Characteristics and Competitiveness of the Internet Backbone Market
GAO-02-16: Published: Oct 16, 2001. Publicly Released: Nov 13, 2001.
- Full Report:
Although most Americans are familiar with Internet service providers that give consumers a pathway, or "on-ramp," to the Internet, few are familiar with Internet backbone providers and backbone networks. At the Internet's core are many high-capacity, long-haul "backbone" networks that route data traffic over long distances using high-speed fiber lines. Internet backbone providers compete in the marketplace and cooperate in the exchange of data traffic. The cooperative exchange of traffic among backbone providers is essential if the Internet is to remain a seamless and widely accessible public medium.

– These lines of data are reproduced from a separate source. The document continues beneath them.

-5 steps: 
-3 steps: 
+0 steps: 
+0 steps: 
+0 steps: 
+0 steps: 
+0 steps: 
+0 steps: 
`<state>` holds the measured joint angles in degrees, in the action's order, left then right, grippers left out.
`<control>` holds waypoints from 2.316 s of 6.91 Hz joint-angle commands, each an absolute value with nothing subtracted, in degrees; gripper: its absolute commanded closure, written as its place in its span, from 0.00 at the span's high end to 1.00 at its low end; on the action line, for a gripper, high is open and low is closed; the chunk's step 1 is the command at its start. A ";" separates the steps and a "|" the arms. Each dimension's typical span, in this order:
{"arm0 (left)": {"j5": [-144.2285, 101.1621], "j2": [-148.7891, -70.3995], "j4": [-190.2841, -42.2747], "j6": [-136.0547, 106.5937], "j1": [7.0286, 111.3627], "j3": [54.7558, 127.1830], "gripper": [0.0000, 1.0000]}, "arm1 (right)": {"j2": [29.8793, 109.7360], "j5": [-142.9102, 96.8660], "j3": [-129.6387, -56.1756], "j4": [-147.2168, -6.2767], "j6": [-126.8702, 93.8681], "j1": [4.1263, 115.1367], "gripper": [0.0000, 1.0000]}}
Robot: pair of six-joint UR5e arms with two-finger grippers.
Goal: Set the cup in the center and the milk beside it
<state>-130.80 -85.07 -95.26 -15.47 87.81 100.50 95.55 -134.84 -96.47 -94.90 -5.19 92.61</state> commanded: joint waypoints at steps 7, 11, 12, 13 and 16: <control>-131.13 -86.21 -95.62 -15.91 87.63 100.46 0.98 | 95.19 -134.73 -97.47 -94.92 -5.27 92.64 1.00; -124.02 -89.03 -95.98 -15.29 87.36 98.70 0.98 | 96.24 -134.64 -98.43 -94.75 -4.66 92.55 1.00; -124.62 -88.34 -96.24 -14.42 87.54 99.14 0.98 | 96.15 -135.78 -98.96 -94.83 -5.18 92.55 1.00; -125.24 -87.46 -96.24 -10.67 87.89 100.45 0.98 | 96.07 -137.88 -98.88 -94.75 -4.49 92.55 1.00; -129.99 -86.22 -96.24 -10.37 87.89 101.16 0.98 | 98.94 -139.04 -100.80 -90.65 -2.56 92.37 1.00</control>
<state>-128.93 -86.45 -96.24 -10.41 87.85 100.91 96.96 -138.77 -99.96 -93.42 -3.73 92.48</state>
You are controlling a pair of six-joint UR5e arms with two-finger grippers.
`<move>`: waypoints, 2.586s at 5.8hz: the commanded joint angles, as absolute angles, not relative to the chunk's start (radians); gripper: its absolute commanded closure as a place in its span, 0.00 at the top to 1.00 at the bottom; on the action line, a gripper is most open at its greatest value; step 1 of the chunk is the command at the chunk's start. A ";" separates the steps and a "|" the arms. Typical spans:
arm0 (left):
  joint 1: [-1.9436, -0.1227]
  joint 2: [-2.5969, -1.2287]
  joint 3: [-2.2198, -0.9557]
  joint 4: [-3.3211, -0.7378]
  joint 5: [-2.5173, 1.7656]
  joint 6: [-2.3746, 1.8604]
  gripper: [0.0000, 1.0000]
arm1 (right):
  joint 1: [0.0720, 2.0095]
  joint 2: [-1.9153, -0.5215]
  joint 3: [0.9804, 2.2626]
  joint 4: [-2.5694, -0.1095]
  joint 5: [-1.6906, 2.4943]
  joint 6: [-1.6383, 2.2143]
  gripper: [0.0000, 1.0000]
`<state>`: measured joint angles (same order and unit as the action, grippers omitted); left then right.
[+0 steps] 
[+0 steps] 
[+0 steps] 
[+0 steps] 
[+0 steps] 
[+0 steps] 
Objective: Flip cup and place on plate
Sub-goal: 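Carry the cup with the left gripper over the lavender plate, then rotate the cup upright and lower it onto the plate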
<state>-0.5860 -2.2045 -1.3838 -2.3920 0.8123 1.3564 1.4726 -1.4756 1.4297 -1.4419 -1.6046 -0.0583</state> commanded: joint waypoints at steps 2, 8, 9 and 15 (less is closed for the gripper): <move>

Interconnection among Internet backbone providers varies both in terms of the physical structure and financial agreements of data traffic exchange. The physical structure of interconnection takes two forms: (1) the exchange of traffic among many backbone providers at a "network access point"--a common facility--and (2) the exchange of traffic between two or more backbone providers at "private" interconnection points. No publicly available data exist with which to evaluate competitiveness in the Internet backbone market. Evolution of this market is likely to be largely affected by two types of emerging services. First, demand is likely to rise for time-sensitive applications, such as Internet voice systems. Second, more "broadband"--bandwidth-sensitive--content, such as video, will likely flow over the Internet in the coming years.
Recommendation for Executive Action
Status: Closed - Not Implemented
Comments: In its 4th inquiry under Sec. 706 of the 1996 Telecommunications Act, FCC sought comment on GAO's recommendation that the Commission should evaluate whether there is adequate data available for the Commission to monitor the characteristics and trends in the Internet Backbone Market. Because no comments were submitted in response to that question, FCC is not pursuing any additional data collection on Internet Backbone Providers or their operations at this time.
Recommendation: The Federal Communications Commission (FCC) should develop a strategy for periodically evaluating whether existing informal and experimental methods of data collection are providing the information needed to monitor the essential characteristics and trends of the Internet backbone market and the potential effects of the convergence of communications services. If a more formal data collection program is deemed appropriate, FCC should exercise its authority to establish such a program.